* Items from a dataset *
————————

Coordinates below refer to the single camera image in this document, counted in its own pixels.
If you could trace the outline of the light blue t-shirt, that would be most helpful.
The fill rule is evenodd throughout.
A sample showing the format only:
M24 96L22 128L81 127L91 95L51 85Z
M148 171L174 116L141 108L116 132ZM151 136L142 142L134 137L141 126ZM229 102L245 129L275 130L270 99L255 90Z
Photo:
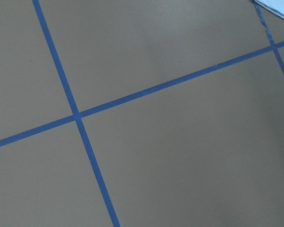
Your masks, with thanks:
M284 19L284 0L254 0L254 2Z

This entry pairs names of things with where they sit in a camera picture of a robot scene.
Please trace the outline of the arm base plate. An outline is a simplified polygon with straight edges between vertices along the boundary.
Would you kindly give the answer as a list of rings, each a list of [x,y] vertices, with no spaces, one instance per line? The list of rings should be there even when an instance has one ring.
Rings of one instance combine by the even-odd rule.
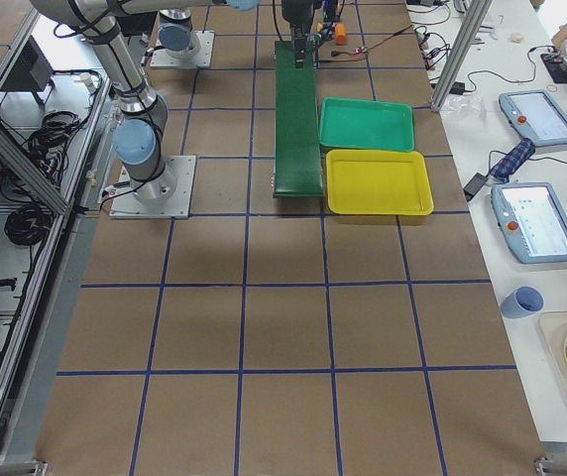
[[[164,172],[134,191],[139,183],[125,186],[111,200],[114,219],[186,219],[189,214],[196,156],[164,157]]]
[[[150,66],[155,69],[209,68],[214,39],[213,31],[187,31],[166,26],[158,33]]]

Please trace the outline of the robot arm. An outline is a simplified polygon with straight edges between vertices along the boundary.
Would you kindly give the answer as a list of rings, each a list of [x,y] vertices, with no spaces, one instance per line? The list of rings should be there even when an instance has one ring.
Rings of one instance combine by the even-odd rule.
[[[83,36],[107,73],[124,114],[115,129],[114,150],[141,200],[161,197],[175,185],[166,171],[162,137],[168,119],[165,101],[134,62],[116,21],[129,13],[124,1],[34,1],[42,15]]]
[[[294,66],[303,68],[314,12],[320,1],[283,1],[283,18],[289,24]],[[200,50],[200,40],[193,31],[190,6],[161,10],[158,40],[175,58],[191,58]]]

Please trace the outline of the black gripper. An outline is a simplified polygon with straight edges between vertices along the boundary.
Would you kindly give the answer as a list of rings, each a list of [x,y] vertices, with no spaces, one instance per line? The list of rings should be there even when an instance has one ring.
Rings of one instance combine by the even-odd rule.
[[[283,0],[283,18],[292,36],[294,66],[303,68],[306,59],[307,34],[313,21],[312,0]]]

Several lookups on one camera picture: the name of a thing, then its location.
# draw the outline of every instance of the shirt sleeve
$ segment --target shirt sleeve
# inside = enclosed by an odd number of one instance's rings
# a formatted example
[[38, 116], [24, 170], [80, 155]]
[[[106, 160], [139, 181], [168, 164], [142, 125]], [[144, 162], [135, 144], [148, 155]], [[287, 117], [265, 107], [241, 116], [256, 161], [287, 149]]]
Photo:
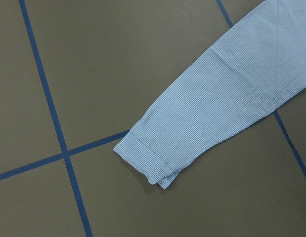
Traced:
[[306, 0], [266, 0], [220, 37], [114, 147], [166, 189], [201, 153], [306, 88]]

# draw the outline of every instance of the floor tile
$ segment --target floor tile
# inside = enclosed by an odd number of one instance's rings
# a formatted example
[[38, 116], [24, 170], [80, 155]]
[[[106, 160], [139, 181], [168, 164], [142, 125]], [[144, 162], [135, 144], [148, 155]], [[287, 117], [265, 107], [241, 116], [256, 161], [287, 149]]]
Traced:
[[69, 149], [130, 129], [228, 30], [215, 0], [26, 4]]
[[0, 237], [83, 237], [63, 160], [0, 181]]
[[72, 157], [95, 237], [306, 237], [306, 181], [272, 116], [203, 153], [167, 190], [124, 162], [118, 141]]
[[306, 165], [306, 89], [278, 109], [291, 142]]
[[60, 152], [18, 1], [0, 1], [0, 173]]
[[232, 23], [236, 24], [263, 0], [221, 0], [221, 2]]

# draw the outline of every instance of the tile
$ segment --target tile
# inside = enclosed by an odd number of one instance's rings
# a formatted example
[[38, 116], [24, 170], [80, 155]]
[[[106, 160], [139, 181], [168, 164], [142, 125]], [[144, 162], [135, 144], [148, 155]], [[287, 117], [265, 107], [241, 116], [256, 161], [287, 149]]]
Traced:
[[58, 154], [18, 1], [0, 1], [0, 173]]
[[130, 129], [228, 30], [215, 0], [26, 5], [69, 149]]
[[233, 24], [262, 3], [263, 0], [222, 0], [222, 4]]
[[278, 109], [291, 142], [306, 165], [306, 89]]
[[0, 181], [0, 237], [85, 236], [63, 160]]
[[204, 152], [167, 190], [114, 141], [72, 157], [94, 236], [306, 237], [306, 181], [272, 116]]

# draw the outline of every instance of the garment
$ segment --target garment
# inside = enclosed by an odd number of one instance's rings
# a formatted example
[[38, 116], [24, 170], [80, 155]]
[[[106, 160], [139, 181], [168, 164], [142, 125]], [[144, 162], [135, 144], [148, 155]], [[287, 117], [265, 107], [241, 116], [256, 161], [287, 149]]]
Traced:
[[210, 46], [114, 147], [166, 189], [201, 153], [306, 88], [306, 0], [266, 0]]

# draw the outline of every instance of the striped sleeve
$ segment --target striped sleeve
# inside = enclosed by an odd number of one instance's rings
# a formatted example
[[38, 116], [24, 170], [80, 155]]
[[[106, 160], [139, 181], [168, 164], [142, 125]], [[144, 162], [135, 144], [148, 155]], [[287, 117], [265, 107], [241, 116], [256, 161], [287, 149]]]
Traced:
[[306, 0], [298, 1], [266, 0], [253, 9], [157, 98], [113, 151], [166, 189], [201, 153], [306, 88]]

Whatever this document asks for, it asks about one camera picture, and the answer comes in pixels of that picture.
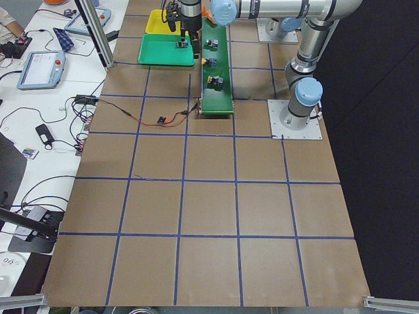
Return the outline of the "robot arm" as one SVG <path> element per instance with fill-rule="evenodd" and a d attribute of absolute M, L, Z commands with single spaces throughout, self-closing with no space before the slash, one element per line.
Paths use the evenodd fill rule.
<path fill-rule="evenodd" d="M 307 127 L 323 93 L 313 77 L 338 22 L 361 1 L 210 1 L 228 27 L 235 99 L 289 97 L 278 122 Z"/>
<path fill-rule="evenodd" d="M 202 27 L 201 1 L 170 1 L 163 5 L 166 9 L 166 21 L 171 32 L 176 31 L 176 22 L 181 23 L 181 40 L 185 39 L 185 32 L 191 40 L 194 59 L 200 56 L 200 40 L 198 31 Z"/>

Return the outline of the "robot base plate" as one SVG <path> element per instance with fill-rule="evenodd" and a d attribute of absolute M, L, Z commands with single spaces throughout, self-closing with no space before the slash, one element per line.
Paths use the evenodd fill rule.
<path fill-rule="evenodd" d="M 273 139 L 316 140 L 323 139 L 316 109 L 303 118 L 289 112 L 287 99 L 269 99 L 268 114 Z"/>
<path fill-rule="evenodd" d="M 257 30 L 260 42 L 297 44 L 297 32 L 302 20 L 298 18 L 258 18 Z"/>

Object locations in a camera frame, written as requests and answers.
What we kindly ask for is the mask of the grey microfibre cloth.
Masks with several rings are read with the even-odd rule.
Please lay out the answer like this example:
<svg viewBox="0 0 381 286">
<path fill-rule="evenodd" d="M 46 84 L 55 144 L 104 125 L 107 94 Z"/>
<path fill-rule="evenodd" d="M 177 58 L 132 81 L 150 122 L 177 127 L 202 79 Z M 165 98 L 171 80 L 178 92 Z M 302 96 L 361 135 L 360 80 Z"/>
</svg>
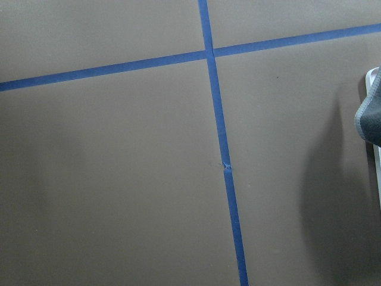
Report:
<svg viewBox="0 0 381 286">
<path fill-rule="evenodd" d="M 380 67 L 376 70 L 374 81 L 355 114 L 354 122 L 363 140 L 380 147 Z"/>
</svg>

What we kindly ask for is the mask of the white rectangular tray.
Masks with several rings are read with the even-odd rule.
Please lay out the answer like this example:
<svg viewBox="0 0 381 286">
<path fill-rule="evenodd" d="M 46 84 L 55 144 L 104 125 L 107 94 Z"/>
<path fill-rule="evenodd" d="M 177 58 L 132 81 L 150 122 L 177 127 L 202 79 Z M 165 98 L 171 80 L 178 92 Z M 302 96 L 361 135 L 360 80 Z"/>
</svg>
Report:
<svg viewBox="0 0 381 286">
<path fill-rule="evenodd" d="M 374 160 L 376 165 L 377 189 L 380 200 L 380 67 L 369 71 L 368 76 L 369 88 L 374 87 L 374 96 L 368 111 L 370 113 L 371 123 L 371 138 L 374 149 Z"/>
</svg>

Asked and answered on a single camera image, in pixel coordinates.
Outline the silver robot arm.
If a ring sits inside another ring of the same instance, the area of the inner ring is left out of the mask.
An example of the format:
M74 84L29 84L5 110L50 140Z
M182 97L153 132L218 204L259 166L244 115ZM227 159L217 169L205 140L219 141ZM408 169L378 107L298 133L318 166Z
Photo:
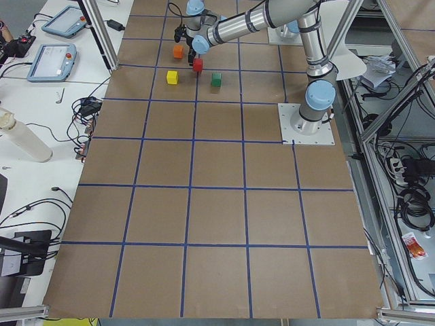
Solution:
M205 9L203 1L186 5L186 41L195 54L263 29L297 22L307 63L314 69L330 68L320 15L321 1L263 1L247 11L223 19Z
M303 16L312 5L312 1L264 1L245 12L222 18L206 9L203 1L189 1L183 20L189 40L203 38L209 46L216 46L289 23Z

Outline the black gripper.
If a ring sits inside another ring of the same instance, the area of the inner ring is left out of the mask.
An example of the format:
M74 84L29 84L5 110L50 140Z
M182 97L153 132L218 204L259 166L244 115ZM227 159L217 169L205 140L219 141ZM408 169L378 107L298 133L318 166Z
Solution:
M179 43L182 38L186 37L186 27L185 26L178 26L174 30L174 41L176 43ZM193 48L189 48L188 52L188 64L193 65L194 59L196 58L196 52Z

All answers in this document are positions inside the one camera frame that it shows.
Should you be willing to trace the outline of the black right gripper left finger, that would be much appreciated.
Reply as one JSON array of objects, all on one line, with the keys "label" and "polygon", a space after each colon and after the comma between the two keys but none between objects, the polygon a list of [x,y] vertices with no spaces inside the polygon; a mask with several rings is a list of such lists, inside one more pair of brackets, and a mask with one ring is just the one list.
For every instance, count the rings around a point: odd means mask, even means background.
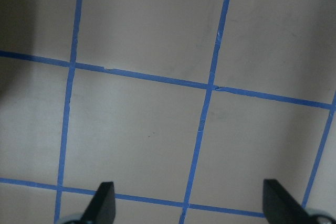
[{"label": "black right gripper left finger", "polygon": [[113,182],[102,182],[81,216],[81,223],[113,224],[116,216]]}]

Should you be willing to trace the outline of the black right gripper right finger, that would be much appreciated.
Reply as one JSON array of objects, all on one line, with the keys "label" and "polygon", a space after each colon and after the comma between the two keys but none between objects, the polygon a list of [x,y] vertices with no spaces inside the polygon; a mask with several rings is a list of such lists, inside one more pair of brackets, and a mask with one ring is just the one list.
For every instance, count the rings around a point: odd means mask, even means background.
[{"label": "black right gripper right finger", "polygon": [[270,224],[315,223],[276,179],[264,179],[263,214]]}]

————————

* Task instructions *
The reply should hold an exact repeat of the entries from their opening line through the line with "Several lookups on", and no pictures at all.

* Result of the task *
Coordinates below refer to the single camera image in this document, counted in its own pixels.
If you could trace the outline of the light blue t-shirt, that would be most helpful.
The fill rule is evenodd throughout.
A sample showing the format only:
M24 96L22 128L81 127L91 95L51 85Z
M148 171L174 116L141 108L116 132ZM151 136L142 142L134 137L141 126ZM229 102L245 129L275 130L270 99L255 90Z
Photo:
Your masks, with thanks:
M284 19L284 0L254 0L254 2Z

This entry pairs names of things with where they sit in a camera picture of a robot scene.
Please trace the outline of the arm base plate. An outline is a simplified polygon with straight edges between vertices along the boundary.
Would you kindly give the answer as a list of rings, each a list of [x,y] vertices, with no spaces, one instance per line? The list of rings should be there even when an instance has one ring.
Rings of one instance combine by the even-odd rule.
[[[164,172],[134,191],[139,183],[125,186],[111,200],[114,219],[186,219],[189,214],[196,156],[164,157]]]
[[[150,66],[155,69],[209,68],[214,39],[213,31],[187,31],[166,26],[158,33]]]

Please trace the outline of the robot arm. An outline is a simplified polygon with straight edges between vertices along the boundary.
Would you kindly give the answer as a list of rings, each a list of [x,y] vertices, with no spaces, one instance per line? The list of rings should be there even when an instance has one ring.
Rings of one instance combine by the even-odd rule.
[[[83,36],[107,73],[124,114],[115,129],[114,150],[141,200],[161,197],[175,185],[166,171],[162,137],[168,119],[165,101],[134,62],[116,21],[129,13],[124,1],[34,1],[42,15]]]
[[[294,66],[303,68],[314,12],[320,1],[283,1],[283,18],[289,24]],[[200,50],[200,40],[193,31],[190,6],[161,10],[158,40],[175,58],[191,58]]]

Please trace the outline of the black gripper. An outline is a simplified polygon with straight edges between vertices along the boundary.
Would you kindly give the answer as a list of rings, each a list of [x,y] vertices, with no spaces, one instance per line? The list of rings should be there even when an instance has one ring.
Rings of one instance combine by the even-odd rule.
[[[283,0],[283,18],[292,36],[294,66],[303,68],[306,59],[307,34],[313,21],[312,0]]]

Several lookups on one camera picture: the name of a thing, then its location.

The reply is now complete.